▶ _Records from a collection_
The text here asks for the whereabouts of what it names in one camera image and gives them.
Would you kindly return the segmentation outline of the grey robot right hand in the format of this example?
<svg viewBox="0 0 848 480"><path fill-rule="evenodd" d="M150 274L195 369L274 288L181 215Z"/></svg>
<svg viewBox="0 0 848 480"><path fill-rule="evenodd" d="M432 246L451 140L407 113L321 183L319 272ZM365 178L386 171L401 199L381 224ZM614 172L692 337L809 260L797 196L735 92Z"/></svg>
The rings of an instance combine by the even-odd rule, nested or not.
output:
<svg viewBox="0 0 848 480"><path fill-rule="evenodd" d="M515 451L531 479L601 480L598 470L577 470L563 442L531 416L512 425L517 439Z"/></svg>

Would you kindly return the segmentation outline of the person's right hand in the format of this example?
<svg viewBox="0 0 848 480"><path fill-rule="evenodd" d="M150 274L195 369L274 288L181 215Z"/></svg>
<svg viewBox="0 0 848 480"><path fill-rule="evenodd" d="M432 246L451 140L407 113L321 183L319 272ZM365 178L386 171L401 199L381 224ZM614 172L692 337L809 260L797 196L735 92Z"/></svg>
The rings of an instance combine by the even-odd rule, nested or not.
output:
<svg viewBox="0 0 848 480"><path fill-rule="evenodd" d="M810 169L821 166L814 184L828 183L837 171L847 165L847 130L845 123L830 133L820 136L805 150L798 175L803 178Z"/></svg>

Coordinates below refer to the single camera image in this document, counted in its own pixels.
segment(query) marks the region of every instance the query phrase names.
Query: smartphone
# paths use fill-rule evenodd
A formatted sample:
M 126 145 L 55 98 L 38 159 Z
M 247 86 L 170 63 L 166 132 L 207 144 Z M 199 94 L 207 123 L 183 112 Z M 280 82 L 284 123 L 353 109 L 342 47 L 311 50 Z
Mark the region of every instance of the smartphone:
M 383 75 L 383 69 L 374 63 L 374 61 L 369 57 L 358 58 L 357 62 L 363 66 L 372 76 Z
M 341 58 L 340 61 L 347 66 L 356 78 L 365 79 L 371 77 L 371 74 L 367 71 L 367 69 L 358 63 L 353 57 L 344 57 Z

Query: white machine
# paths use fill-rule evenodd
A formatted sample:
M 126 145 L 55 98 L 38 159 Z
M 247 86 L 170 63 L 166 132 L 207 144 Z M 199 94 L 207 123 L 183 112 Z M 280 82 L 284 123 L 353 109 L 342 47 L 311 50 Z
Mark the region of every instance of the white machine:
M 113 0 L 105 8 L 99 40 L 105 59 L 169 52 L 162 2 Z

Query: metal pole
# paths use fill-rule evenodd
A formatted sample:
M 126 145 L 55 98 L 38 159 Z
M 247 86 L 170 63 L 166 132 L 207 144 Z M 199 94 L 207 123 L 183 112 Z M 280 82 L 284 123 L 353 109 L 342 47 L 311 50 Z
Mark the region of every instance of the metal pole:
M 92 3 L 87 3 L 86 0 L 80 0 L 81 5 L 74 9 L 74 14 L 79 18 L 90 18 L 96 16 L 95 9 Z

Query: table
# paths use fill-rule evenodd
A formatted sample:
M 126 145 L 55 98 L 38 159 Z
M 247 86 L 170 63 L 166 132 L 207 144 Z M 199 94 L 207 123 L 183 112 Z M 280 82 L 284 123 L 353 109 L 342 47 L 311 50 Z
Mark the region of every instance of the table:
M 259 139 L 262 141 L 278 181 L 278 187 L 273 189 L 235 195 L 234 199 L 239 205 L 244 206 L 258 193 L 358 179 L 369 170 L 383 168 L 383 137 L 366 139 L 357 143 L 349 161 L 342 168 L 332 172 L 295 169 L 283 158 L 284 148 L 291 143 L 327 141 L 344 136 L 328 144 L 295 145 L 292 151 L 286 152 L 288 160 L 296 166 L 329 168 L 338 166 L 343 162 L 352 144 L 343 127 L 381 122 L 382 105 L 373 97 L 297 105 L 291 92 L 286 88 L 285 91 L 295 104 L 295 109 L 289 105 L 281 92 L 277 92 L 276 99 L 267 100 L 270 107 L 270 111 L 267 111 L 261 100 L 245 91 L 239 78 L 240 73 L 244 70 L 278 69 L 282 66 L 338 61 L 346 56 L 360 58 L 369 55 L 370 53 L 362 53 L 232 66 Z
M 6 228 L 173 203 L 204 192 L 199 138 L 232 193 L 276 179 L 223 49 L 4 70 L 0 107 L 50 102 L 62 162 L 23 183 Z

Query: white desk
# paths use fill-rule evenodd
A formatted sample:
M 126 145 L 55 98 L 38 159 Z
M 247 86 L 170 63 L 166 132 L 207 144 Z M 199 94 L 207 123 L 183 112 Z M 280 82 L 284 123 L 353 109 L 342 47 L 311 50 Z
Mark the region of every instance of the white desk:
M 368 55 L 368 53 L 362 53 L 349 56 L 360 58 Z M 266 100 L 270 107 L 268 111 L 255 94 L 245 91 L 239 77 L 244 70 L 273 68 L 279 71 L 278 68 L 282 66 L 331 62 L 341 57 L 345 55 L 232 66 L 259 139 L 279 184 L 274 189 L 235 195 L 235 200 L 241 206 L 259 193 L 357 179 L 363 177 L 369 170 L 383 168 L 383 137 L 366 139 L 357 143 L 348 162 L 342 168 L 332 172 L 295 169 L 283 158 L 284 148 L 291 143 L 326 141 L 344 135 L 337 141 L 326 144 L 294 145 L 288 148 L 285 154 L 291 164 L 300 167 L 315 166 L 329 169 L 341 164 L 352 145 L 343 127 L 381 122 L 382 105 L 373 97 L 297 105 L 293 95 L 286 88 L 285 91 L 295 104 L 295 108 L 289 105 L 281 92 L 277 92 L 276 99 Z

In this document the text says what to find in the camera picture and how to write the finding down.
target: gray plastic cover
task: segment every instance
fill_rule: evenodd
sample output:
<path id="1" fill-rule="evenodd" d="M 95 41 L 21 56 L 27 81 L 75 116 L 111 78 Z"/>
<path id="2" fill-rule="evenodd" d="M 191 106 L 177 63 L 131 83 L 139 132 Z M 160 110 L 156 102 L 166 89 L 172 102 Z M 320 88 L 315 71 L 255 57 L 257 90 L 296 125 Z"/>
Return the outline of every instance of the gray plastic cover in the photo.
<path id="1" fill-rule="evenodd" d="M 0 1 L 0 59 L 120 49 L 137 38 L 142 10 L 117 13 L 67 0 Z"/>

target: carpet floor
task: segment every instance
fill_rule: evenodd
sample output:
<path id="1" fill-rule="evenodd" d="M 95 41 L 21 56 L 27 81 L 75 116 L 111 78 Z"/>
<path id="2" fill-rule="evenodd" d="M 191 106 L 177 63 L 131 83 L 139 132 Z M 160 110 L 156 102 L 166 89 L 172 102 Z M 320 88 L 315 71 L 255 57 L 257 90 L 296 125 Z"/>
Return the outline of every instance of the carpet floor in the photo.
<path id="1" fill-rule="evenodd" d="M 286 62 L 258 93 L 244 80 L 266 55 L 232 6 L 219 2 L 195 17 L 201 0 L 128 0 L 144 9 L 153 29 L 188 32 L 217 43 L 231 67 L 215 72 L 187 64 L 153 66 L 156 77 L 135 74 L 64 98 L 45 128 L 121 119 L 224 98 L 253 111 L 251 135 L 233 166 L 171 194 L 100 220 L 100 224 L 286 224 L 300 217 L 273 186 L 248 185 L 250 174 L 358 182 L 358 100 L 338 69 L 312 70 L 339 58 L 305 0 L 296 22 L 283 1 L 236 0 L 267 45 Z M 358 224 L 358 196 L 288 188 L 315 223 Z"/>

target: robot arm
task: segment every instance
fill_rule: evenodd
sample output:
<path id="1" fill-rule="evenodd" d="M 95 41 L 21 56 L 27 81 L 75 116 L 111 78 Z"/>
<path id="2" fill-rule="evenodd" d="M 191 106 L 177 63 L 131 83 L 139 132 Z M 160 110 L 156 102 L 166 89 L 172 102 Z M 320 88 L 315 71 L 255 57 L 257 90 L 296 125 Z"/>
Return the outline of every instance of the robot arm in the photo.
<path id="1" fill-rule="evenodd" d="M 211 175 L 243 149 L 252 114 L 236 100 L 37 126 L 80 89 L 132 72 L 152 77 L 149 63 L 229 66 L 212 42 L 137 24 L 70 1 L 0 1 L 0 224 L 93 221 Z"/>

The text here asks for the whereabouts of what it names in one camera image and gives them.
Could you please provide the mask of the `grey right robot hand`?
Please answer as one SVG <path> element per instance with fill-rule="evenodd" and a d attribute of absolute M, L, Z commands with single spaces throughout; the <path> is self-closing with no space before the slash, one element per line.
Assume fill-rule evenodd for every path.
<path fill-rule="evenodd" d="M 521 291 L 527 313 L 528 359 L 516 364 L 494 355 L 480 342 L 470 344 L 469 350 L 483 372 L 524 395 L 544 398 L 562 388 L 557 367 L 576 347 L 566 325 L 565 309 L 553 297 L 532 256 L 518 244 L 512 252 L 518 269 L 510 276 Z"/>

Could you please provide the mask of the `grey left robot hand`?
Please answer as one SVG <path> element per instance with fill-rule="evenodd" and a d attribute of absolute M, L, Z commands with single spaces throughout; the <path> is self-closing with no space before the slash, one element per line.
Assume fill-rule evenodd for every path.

▶ _Brief_
Please return every line in the data that includes the string "Could".

▶ _Exercise response_
Could you please provide the mask of the `grey right robot hand`?
Could you please provide the mask of the `grey left robot hand`?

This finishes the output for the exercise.